Anonymous More than 1 year ago
A Marvelous Ride Down Memory Lane The best lines quoted in this book are one by the author, "For those who can recall, the thrill of it all..." and the other "Whither goest thou, America, in thy shiny car in the night?" by Jack Kerouac. This book spans from 1939 to present day, and is a wonderful, auto biographical, memoir of cars and the road. The Front Matter contains a list of cars driven, conjuring yesteryear's cars that kissed the road, from the '39 Chrysler to the 2010 Ford. The smell of cars, "the slightly sweet, slightly pungent smell of the smooth firm cloth seats of the 1939 maroon Chrysler sedan . . .", as well as in the Cadillac, roadsters, '48 Studebaker, '56 Chevy Convertible, and to the '96 and '98 Audi, brings the scents of wood and leather from new cars. Those memories bring back the "New Car Smell Spray" which gave the smell of new cars while driving used cars. At a young age, he and his friends appropriated cars from driveways and went for joy rides then returned them until they were caught. The minor infraction put him and his joy-ride buddies in the pen for four years as he and his mates were transferred to a security camp for young first offenders in Florida's Panhandle. The first look at his future when he saw the motto on the arch "Go forth To Serve," froze him with fear. He compared it briefly to the gate at Auschwitz, "Arbeit Macht Frei" or "Work Sets You Free" at the end of WWII. The sentences were later shortened to a little more than a year for the four of them, while two other of his friends spent an additional six months. It was a sobering realization of what life would bring to him. But the author went on to accomplish many academic successes in his life as a professor in academia and the literary field, all documented in the last pages of the book. Years later, still cruising the roads of America with his wife Susan, he couldn't help reminisce that as the years go by, he's the big fish at the end of the line in Hemingway's The Old Man and the Sea.
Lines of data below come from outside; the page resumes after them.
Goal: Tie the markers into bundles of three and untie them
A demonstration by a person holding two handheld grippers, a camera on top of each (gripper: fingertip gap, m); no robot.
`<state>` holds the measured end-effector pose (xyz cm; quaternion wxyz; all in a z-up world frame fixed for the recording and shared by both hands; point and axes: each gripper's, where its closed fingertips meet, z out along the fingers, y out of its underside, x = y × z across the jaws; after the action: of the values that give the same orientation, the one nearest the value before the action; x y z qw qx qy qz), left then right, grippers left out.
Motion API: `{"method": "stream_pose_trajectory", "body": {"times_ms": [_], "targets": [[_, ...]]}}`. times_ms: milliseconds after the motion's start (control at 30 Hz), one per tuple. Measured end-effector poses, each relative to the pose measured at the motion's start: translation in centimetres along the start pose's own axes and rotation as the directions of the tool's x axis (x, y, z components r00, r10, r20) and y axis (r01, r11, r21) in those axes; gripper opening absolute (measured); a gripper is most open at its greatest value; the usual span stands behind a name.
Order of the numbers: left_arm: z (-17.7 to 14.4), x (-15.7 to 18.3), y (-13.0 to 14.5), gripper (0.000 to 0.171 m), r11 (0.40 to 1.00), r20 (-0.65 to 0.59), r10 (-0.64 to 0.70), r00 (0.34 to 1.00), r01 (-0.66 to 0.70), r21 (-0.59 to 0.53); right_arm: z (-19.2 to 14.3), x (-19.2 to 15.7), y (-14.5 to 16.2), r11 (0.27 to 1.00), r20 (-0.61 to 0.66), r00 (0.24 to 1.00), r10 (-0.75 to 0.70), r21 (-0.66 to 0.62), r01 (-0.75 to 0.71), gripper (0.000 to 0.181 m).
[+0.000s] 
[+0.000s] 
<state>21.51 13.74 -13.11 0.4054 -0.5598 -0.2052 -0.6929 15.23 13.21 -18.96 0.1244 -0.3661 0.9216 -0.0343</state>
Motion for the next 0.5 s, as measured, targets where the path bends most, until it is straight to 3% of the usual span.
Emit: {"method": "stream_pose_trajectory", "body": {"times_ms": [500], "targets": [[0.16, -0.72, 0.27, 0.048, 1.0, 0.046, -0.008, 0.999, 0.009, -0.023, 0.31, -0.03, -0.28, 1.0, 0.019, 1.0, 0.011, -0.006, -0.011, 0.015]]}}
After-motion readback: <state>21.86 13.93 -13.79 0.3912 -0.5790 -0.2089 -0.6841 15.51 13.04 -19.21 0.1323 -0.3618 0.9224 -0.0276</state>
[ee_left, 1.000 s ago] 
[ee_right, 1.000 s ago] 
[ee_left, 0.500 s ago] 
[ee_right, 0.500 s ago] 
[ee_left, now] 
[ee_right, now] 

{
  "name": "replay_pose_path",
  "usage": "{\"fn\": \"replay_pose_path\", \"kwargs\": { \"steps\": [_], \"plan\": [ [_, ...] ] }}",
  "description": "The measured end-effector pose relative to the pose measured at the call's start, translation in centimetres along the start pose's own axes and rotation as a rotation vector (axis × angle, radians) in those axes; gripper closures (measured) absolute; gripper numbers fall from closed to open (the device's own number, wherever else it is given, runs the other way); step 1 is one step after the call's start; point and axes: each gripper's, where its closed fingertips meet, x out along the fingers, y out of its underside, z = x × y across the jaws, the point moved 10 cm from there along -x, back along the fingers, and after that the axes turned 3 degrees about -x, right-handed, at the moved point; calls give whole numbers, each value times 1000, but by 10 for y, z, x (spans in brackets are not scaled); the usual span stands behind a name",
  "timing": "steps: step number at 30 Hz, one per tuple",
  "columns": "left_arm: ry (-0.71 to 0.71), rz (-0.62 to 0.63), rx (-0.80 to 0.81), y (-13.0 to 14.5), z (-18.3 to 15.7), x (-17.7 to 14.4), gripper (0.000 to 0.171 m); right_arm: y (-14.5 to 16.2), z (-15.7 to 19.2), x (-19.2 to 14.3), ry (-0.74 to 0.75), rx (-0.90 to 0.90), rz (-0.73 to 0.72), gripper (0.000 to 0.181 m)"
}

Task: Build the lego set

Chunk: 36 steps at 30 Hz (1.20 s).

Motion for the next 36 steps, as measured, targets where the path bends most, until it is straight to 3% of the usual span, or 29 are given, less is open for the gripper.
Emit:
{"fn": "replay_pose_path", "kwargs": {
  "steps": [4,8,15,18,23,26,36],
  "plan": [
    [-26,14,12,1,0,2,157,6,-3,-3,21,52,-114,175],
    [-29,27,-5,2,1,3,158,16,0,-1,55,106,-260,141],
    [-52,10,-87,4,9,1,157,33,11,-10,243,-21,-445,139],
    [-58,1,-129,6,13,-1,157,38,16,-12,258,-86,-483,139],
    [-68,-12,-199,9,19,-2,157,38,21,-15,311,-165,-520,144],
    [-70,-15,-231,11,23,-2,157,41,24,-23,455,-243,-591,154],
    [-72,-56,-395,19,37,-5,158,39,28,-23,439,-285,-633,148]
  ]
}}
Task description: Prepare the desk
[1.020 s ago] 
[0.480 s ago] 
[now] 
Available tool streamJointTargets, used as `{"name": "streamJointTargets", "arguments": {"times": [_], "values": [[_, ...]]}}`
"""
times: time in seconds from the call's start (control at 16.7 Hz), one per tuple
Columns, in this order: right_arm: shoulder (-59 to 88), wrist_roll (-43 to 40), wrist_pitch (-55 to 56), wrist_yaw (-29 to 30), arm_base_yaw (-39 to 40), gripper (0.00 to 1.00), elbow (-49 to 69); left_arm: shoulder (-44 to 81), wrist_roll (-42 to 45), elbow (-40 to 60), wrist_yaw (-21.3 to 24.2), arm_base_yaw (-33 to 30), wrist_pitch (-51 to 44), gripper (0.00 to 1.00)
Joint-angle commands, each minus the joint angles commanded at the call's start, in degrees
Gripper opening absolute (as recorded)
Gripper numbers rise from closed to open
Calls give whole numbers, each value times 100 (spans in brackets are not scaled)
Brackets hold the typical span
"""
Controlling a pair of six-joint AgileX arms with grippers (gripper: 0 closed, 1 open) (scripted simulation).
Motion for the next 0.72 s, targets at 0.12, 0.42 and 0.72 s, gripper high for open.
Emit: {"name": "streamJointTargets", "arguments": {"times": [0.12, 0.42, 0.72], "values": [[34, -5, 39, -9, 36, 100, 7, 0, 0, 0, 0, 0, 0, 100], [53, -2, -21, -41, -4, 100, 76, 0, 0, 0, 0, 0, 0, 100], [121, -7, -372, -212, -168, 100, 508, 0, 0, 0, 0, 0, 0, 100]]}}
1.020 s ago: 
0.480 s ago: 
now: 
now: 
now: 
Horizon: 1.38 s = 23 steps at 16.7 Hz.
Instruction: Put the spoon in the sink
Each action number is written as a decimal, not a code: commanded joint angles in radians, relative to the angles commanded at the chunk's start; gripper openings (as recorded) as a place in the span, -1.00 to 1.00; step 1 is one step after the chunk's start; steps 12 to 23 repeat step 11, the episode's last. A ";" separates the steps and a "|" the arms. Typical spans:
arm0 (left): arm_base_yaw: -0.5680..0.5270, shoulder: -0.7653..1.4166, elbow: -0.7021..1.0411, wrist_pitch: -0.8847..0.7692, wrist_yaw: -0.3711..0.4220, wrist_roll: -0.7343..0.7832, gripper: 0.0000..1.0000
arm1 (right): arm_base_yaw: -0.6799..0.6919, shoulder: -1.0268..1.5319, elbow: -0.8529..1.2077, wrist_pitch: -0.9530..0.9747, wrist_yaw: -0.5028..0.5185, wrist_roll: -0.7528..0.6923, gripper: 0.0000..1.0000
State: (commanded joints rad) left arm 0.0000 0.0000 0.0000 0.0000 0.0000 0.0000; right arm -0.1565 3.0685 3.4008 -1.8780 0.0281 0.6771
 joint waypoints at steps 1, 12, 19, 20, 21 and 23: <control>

He then imagines that "the big fish at the end of an imaginary line is not a marlin or a shark, but life itself. I'm holding on tightly, I know the line
BookWorm9999 More than 1 year ago
I just finished this "Auto Biography" and I couldn't put it down.... quite an interesting life story, very well-told. Schiff is clearly a "car guy" and the details of the cars he's owned, driven (and stolen!) are amazing.